Today is not too far removed from then. Our economic difficulties of mounting national debt and a declining dollar, a decaying infrastructure, and the lack of better healthcare for our sick and better education for our young can be traced to a needless war, and to being hostage, once again, to oil producing nations. Racial and religious divisiveness still erodes the fabric of our society. The view of America abroad has undermined our ability to effectively deal with terrorism and to address global environmental issues. Politics again slithers along a slippery Machiavellian slope.

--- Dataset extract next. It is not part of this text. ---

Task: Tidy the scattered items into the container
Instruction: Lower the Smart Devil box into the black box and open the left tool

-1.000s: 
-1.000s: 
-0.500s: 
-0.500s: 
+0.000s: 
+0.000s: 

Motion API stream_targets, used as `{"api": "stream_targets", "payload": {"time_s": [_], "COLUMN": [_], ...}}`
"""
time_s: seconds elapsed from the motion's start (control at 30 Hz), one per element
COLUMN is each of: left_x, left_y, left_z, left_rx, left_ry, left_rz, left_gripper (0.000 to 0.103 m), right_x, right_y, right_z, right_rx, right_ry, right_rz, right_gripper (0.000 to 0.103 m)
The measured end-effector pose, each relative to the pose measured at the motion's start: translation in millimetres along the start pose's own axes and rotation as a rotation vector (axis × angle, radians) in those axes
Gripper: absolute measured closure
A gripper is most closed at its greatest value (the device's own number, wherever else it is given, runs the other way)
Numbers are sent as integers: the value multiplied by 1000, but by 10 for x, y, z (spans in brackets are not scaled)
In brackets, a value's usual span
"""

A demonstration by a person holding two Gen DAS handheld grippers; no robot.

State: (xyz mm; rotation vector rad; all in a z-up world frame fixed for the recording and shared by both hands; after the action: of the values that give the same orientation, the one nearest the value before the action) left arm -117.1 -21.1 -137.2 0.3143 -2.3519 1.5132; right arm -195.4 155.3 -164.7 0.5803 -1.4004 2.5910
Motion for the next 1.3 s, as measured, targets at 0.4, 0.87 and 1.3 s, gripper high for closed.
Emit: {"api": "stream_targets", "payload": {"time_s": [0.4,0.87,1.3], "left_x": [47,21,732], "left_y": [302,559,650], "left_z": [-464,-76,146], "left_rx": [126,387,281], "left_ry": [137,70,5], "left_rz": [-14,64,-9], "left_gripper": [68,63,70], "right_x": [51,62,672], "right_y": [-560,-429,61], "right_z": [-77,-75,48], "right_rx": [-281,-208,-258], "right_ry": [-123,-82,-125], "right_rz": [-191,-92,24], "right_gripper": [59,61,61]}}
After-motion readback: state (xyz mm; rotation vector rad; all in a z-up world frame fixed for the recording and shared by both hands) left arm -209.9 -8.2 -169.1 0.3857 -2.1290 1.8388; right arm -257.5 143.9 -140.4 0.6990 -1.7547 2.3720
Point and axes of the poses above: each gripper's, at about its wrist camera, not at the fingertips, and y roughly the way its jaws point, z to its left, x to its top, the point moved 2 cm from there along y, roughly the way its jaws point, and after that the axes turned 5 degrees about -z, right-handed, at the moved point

It is extraordinary that we could be at the brink of electing you, our first African American President. If these problems were less extreme, this moment may not have arrived. Senator Obama, seize the day, and use this unique opportunity as a conciliator, to help bridge the abyss between races and religions, leading us away from Iraq and towards energy independence. We have the alternative energy technology, the clean natural gas resources, and nuclear capability to substantially decrease our dependence on fossil fuels if only we could develop the backbone to sacrifice short-term gratification for long-term gains, declaring it as a national objective. By achieving energy independence, our economic problems will diminish.

Your opponents have criticized your limited political experience, making it one of their main issues in attacking your candidacy. Lincoln too was relatively inexperienced, something he made to work to his advantage. Forge cooperation across the aisle in congress, creating your own “team of rivals” as Doris Kearns Goodwin described his cabinet in her marvelous civil war history.

Some people have pointed to 9/11 as a manifestation of the clash between the Muslim and Christian worlds. Given your personal background, you have what may be a unique opportunity to establish a dialogue between these two worlds and in so doing begin to restore our international standing. Just electing you will demonstrate to the world that we can put our ideals into action.